Abstract: In this talk we propose SAGE-FISTA, a Scaled Adaptive GEneralized FISTA-type algorithm for the minimization of the sum of two (possibly strongly) convex functions. The proposed algorithm employs an adaptive backtracking procedure, which allows for the non-monotone adjustment of the steplength along the iterations. Further acceleration is provided by introducing a variable scaling matrix in the computation of the proximal-gradient step. If one or both functions are strongly convex, we prove that SAGE-FISTA converges linearly in the function values, with a convergence factor depending on both the strong convexity moduli of the two functions and the upper and lower bounds on the eigenvalues of the scaling matrices. Otherwise, we show that SAGE-FISTA retains the same O(1/k^2) convergence rate available for FISTA. Furthermore, we apply our algorithm to an image super-resolution problem where a sparsity-promoting regularization function is coupled with a weighted least squares term. Our numerical experiments show that SAGE-FISTA boosts the practical convergence speed with respect to standard implementations of FISTA, especially when used as inner solver of iteratively reweighted ell_1 schemes.

This is joint work with Luca Calatroni (Laboratoire I3S, CNRS, UCA), Marta Lazzaretti and Claudio Estatico (University of Genova).

12:00-13:30: Lunch Break

13:30-14:15: Pierre Weiss (CNRS, IMT, FR) - virtual

Title: DeepBlur: a deep learning framework for blind deblurring and super-resolution problems

Abstract: In this talk, I plan to present a recent work on the resolution of blind deblurring problems using convolutional neural networks. Assuming that the unknown blurring operator lives in a known low-dimensional manifold of operators, we propose a two step approach :

  • train a neural network to identify the operator from the blurry image,

  • train a second neural network to deblur the image using the estimated operator.

This requires the design of specific sampling strategies to cover the manifold of operators as densely as possible. This procedure provides excellent results compared to more traditional variational approaches.

This is a joint work with Valentin Debarnot.

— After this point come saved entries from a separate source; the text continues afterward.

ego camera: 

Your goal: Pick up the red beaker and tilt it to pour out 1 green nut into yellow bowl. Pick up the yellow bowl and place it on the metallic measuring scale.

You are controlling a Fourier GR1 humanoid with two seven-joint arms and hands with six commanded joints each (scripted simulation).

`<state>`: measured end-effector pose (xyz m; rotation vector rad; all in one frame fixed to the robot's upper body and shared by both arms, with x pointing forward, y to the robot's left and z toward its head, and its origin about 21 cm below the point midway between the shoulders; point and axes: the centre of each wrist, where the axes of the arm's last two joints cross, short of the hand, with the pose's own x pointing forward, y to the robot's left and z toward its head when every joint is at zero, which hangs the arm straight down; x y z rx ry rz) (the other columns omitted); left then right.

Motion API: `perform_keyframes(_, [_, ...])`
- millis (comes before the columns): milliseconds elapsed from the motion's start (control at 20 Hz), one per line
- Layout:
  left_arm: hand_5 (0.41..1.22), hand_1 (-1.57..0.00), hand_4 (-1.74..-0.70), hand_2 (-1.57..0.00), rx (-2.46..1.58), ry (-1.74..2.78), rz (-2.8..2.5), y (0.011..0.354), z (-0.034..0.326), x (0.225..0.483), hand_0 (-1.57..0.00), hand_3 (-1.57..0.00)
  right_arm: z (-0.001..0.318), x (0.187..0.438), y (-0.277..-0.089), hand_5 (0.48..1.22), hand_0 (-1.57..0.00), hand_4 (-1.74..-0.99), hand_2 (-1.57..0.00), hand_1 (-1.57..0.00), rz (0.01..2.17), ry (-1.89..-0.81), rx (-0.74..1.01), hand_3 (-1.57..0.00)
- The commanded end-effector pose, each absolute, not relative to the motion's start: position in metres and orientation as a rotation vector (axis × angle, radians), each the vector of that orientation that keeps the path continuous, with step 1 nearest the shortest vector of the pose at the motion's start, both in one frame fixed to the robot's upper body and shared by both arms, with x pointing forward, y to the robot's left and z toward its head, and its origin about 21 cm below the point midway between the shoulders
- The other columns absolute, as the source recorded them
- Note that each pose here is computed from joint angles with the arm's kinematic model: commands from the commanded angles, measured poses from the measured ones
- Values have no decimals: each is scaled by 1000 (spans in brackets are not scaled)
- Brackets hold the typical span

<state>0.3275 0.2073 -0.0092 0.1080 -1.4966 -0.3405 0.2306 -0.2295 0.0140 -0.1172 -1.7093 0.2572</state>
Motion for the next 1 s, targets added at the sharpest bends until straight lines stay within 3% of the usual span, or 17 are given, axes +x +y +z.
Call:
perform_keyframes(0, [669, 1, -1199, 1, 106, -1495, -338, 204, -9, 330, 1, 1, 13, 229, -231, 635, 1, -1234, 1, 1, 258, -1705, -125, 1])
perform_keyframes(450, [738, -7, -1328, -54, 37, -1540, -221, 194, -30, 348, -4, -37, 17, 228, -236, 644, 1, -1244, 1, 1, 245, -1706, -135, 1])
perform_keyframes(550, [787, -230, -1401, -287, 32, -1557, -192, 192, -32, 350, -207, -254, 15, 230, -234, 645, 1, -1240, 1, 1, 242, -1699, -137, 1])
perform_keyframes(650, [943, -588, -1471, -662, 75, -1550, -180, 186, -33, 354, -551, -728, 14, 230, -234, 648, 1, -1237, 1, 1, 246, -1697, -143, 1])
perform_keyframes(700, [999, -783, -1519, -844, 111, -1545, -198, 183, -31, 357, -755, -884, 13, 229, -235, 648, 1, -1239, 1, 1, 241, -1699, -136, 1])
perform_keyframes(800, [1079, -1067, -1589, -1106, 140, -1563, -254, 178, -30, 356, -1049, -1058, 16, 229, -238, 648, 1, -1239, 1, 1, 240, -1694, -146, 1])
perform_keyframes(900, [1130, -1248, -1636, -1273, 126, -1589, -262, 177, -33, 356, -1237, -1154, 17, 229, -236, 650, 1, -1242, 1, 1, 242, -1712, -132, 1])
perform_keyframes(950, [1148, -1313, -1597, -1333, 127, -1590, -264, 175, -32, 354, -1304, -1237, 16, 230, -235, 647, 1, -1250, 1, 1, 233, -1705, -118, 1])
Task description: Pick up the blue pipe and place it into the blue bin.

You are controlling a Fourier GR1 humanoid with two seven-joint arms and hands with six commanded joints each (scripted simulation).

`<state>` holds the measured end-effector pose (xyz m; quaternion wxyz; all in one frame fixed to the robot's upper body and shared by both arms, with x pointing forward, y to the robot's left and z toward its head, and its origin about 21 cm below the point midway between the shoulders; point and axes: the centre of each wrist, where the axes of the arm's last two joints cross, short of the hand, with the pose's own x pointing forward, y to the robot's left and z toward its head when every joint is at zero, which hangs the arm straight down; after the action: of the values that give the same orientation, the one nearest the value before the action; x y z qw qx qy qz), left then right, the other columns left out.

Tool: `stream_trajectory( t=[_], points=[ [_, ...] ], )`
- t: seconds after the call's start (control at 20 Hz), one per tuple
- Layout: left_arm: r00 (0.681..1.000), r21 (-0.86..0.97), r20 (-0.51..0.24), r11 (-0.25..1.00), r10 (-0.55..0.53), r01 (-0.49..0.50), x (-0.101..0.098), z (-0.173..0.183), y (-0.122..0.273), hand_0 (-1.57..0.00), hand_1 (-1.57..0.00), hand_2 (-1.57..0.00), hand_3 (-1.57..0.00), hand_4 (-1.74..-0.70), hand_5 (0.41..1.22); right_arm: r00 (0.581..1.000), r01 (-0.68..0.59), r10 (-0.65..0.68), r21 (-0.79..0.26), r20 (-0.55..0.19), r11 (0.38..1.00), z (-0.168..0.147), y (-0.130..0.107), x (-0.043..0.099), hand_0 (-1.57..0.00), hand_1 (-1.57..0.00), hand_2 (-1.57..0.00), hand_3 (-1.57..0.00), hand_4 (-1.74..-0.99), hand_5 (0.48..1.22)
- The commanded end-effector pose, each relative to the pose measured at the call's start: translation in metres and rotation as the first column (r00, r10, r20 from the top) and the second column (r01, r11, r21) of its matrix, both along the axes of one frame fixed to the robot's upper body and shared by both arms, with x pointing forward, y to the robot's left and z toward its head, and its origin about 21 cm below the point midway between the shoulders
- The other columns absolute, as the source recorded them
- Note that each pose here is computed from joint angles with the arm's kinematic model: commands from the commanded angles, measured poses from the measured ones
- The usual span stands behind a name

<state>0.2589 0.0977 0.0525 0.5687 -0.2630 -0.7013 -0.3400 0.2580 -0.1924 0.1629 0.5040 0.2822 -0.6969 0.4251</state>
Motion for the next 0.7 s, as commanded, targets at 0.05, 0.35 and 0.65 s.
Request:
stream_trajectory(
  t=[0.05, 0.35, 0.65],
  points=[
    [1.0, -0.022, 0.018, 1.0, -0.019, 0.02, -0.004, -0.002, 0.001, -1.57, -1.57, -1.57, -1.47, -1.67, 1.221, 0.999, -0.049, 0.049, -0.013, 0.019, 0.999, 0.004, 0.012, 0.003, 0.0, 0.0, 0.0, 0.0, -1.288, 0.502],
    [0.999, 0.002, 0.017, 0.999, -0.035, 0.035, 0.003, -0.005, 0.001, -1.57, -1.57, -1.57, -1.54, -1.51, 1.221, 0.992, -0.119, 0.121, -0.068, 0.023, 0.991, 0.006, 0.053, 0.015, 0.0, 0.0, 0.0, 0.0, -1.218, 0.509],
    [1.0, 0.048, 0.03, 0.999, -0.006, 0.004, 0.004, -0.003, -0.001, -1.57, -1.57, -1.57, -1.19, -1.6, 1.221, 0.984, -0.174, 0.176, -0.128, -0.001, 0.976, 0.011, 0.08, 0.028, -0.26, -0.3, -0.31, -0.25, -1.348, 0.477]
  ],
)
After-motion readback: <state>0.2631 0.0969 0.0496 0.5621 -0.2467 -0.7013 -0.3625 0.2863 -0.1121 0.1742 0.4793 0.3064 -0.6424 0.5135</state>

14:15-15:00: Giuseppe Vicidomini (IIT, IT) - virtual

Title: Fluorescence Laser-Scanning Microscopy with Single-Photon Detector Array: A New Class of Multi-Dimensional Inverse Problems

Abstract: The last twenty years have seen a blooming of new approaches to improve the spatial resolution of fluorescence microscopy, thus opening to new exciting observations of biomolecules at work in living cells. These so-called super-resolution techniques achieve sub-diffraction resolution by combining new photonics technologies, image reconstruction methods, and fluorophore’s photophysical properties. In this scenario, we have recently introduced a new single-photon detector array for laser-scanning-microscopy, which provides access to spatiotemporal dimensions typically discarded by conventional detectors (Buttafava et al., 2020). Based on this information-rich multi-dimensional dataset, we implemented a series of computational methods to improve the resolution of many laser-scanning microscopy techniques, e.g., confocal, two-photon and stimulated-emission depletion microscopy (Castello et al., 2019, Koho et al., 2020, Tortarolo et al., 2020). In this talk, we will present the above methods from the inverse problem viewpoint. We will describe the general forward model linking the distribution/concentration of biomolecules inside the sample to the multi-dimensional intensity dataset -- obtained by the new detector. We will derive a series of inverse problems for 2D (or 3D) super-resolved imaging, and we will show a solution for only a few of them while keeping open a discussion for the others. We will finally consider the single-photon nature of the detector, thus its ability to generate true photon-couniting (i.e., Poissionian distributed) measurements.
This is joint work with Giorgio Tortarolo and Alessandro Zunino.

15:15-15:30: Closing remarks

Organisation

  • Luca Calatroni (calatroni 'at' i3s.unice.fr): Chargé de recherche CNRS.

  • Simone Rebegoldi (simone 'dot' rebegoldi 'at' unifi.it): Assistant Professor, University of Florence.

Financial support

This event is funded by the IEA CNRS project VaMOS and by the I3S laboratory, Sophia-Antipolis, France.